# [Prompt]
An acceptable answer contains each line of the material, unchanged.

# [Provided material]
····················
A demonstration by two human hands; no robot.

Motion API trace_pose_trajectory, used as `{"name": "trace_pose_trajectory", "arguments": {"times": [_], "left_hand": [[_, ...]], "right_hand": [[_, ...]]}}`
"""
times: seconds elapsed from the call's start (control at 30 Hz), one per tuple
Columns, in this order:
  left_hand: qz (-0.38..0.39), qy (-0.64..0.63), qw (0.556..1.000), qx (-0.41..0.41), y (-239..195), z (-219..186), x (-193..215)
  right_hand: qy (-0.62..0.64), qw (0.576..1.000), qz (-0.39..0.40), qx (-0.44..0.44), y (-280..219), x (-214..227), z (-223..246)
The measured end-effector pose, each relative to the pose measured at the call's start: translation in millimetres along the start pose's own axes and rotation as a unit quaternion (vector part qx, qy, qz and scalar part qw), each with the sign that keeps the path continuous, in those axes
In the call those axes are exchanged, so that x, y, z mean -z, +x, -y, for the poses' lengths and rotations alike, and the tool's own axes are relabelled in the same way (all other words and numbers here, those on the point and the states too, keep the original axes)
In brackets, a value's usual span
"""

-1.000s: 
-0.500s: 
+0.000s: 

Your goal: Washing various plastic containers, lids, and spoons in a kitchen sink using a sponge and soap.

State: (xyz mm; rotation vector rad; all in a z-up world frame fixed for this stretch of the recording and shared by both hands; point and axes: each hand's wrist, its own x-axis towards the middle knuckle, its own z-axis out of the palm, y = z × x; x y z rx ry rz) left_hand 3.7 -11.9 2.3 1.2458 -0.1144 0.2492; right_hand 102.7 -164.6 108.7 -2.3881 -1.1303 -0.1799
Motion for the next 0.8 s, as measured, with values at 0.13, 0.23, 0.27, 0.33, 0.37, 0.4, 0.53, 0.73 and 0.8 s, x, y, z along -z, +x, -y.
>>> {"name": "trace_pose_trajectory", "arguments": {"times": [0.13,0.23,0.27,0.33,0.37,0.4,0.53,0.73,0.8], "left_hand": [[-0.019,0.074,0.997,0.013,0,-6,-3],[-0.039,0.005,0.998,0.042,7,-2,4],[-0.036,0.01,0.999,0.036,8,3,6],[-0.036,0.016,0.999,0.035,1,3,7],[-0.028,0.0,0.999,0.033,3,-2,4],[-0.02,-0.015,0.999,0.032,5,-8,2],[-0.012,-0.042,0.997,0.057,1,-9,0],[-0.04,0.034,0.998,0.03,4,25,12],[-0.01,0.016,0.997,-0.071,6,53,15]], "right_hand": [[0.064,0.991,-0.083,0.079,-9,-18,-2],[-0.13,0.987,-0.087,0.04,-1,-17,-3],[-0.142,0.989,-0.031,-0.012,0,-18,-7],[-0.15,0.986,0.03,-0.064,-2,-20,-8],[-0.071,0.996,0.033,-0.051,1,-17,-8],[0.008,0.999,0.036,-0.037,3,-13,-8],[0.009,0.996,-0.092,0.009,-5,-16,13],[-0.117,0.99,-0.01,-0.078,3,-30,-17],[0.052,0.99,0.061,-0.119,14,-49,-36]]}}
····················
# [Your response]
A demonstration by two human hands; no robot.

Motion API trace_pose_trajectory, used as `{"name": "trace_pose_trajectory", "arguments": {"times": [_], "left_hand": [[_, ...]], "right_hand": [[_, ...]]}}`
"""
times: seconds elapsed from the call's start (control at 30 Hz), one per tuple
Columns, in this order:
  left_hand: qz (-0.38..0.39), qy (-0.64..0.63), qw (0.556..1.000), qx (-0.41..0.41), y (-239..195), z (-219..186), x (-193..215)
  right_hand: qy (-0.62..0.64), qw (0.576..1.000), qz (-0.39..0.40), qx (-0.44..0.44), y (-280..219), x (-214..227), z (-223..246)
The measured end-effector pose, each relative to the pose measured at the call's start: translation in millimetres along the start pose's own axes and rotation as a unit quaternion (vector part qx, qy, qz and scalar part qw), each with the sign that keeps the path continuous, in those axes
In the call those axes are exchanged, so that x, y, z mean -z, +x, -y, for the poses' lengths and rotations alike, and the tool's own axes are relabelled in the same way (all other words and numbers here, those on the point and the states too, keep the original axes)
In brackets, a value's usual span
"""

-1.000s: 
-0.500s: 
+0.000s: 

Your goal: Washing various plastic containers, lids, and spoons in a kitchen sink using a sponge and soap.

State: (xyz mm; rotation vector rad; all in a z-up world frame fixed for this stretch of the recording and shared by both hands; point and axes: each hand's wrist, its own x-axis towards the middle knuckle, its own z-axis out of the palm, y = z × x; x y z rx ry rz) left_hand 3.7 -11.9 2.3 1.2458 -0.1144 0.2492; right_hand 102.7 -164.6 108.7 -2.3881 -1.1303 -0.1799
Motion for the next 0.8 s, as measured, with values at 0.13, 0.23, 0.27, 0.33, 0.37, 0.4, 0.53, 0.73 and 0.8 s, x, y, z along -z, +x, -y.
>>> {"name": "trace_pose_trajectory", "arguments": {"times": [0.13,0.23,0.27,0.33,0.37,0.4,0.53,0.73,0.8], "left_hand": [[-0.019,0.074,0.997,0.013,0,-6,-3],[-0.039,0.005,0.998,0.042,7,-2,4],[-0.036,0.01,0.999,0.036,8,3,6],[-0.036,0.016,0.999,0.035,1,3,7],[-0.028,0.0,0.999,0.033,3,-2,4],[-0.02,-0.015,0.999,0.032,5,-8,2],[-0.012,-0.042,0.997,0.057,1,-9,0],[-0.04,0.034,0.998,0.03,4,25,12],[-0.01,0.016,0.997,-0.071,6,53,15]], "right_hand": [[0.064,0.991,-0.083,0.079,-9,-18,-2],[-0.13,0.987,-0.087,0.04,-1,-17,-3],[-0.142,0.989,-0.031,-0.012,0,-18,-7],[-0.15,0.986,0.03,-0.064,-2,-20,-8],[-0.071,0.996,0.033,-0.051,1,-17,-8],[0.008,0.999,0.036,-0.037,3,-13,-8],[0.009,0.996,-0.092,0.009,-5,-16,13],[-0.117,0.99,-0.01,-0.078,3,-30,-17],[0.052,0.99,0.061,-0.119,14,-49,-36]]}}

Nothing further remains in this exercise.